Analysis results on 93,930 SARS-CoV-2 sequences
We extracted 93,930 high-quality sequences (available on October 2, 2020) from the the EpiCov™ section of the GISAID portal [20] that acts as a worldwide repository of viral isolates. Every viral isolate contains zero or more variants with respect to the Wuhan strain. The fully annotated table of 20,640 variants is available in Additional file 1: Table S1.
Considering the total number of sequences, the most frequent Spike protein variation is confirmed to be D614G (Fig. 1b). Next, there are a few variants with a frequency of 2–7% that are slowly rising in the viral populations, namely S477N, Q613H and A222V. The S477N mutation lies in the RBD locus, while all the other RBD variants are below the 1% penetrance threshold (Fig. 1c, Additional file 1: Table S2).
We asked whether the RBD variants are strongly associated with a certain geographical region, to this purpose we propose to measure “mutations per thousand isolates”, that is
$$MpTI = \frac{M*1e3}{{I_{c} }}$$
with \(M\) as the absolute mutation count and \({I}_{c}\) the total isolates for that country.
This normalization smooths out the inter-country variability, but the resolution bias remains due to the high variability in isolate sequencing among countries, changing in order of magnitude from thousands to dozens. This bias will cause rare mutations to be hidden in countries with a few associated isolates, while the associations with highly frequent outliers will remain more robust.
The geographical distribution shows how the S477N variant is strongly rooted in Australia, and the N439K is associated with clusters starting from the United Kingdom (Scotland). However, none of the most frequent variants are uniquely associated with one country as expected from the worldwide virus distribution, and clusters of co-occurring variants lie mostly in countries with the highest number of available sequences (i.e., USA, England) (Additional file 1: Table S2, Fig. 2a, b). In order to better understand the evolution of variants over time and space, we tracked the location of all the source isolates carrying these two variations (Fig. 2c). The S477N has been firstly identified in Colombia and is harbored in more than 60% of the isolates sequenced in Australia from June 2020. On the other hand, the N439K is dominating the isolates landscape in Ireland and England from August 2020.
Immunogenomic analysis
These novel RBD variants may have several biological and putatively clinical impacts on the virus functions. For instance, every protein-coding variant changes several epitope sequences presented on the human cell’s surface from the Major Histocompatibility Complex (MHC). This, in turn, can have an impact on the human immune system recognition by T and B-cells. To shed light on these processes, we computationally modeled the immunological impact of SARS-CoV-2 epitopes in terms of (1) MHC Class 1 presentation of antigens (2) T-cell immunogenicity (3) B-cell epitope prediction.

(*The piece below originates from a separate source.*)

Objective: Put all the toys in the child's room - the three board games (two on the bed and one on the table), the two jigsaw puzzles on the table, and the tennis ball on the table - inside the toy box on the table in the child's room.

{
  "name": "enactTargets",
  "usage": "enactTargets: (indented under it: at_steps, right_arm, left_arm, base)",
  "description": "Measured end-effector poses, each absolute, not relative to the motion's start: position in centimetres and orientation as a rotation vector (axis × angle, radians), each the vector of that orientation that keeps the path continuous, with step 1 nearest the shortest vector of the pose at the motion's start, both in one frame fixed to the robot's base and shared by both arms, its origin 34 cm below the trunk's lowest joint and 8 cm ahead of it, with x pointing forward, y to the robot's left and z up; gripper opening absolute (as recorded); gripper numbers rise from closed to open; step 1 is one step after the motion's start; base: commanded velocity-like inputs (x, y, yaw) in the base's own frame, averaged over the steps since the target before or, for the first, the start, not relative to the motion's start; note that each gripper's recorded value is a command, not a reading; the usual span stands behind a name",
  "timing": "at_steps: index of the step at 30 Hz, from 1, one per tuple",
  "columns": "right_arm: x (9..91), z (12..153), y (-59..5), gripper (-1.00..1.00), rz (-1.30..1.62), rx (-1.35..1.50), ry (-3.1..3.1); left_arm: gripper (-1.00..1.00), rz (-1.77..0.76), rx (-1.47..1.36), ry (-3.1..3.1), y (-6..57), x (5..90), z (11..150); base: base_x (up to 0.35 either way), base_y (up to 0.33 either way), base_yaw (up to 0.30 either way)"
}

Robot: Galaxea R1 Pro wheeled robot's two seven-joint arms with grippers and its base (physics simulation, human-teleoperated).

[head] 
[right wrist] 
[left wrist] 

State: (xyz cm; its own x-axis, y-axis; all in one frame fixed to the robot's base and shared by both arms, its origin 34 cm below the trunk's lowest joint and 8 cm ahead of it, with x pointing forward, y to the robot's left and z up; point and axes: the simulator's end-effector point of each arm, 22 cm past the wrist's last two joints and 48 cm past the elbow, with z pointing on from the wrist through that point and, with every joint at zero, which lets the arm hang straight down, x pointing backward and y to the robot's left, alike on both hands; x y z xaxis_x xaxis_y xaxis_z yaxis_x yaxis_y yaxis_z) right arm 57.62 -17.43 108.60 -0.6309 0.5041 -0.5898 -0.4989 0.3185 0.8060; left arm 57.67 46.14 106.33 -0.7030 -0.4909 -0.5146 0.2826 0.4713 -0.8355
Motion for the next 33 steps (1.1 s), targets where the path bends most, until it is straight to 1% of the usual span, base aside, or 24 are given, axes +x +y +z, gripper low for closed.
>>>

Considering the only RBD mutations above 0.1% frequency, we performed MHC class 1 binding prediction for both the wild-type (Wuhan strain) and the mutated strain, choosing the most frequent HLAs in public databases [21]. The software generated predictions for all possible 9-mers resulting from the full RBD sequence, and we computed how binders were calculated for all the considered HLAs. Out of 18 predictions, only one epitope had binding affinity in mutated or wild-type, with no change in binding affinity caused by the mutation (Additional file 1: Table S3).
Mutation
|
WT
|
Mutant
|
Wild-Type binders
|
Mutated binders
|
---|
S477N
|
IYQAGSTPC
|
IYQAGNTPC
|
1
|
1
|
Then, we asked whether these mutations had a significant impact on T- and B-cell recognition, and we ranked them via the Immune Epitope Database and analysis resource (IEDB) [18]. When considering T-cells with the class 1 immunogenicity tool [22], 54/189 (29%) epitopes showed a negative, non-immunogenic score in both wild-type and mutated forms. When focusing on the predicted class 1 binders for the same epitope/HLA combination in mutated peptides, IYQAGNTPC (S477N) shows increased immunogenicity for all considered HLAs (Fig. 3a). These results point out to a putative variability in T-cell response mediated by these mutations.
Testing epitopes for putative B-cell recognition remains an analytical challenge; only a few algorithms have been developed for this purpose [23]. When focusing to all the mutated epitopes caused by S477N and N439K, none cause a shift of the amino acid exposition, as they are both predicted to be in the exposed status. The overall Epitope score, that takes into account a variable amino acid window surrounding the mutation, is slightly increased, from 0.535/0.516 in the WT sequence to 0.561 and 0.548 for S477N and N439K, respectively (Additional file 1: Table S5).
Covid-miner data portal
In order to share the results with a wider public, we created a frontend portal for the analysis results, freely accessible at https://covid-miner.ifo.gov.it. The web app features two sections; a Variant section is dedicated to browse and visualize the most frequent viral mutations over the genome, and a Geographical distribution heatmap that displays the association among countries and the most frequent RBD mutations. The home page displays the amount of wild type / mutated RBD variants as a main summarizing figure (Fig. 3b, c).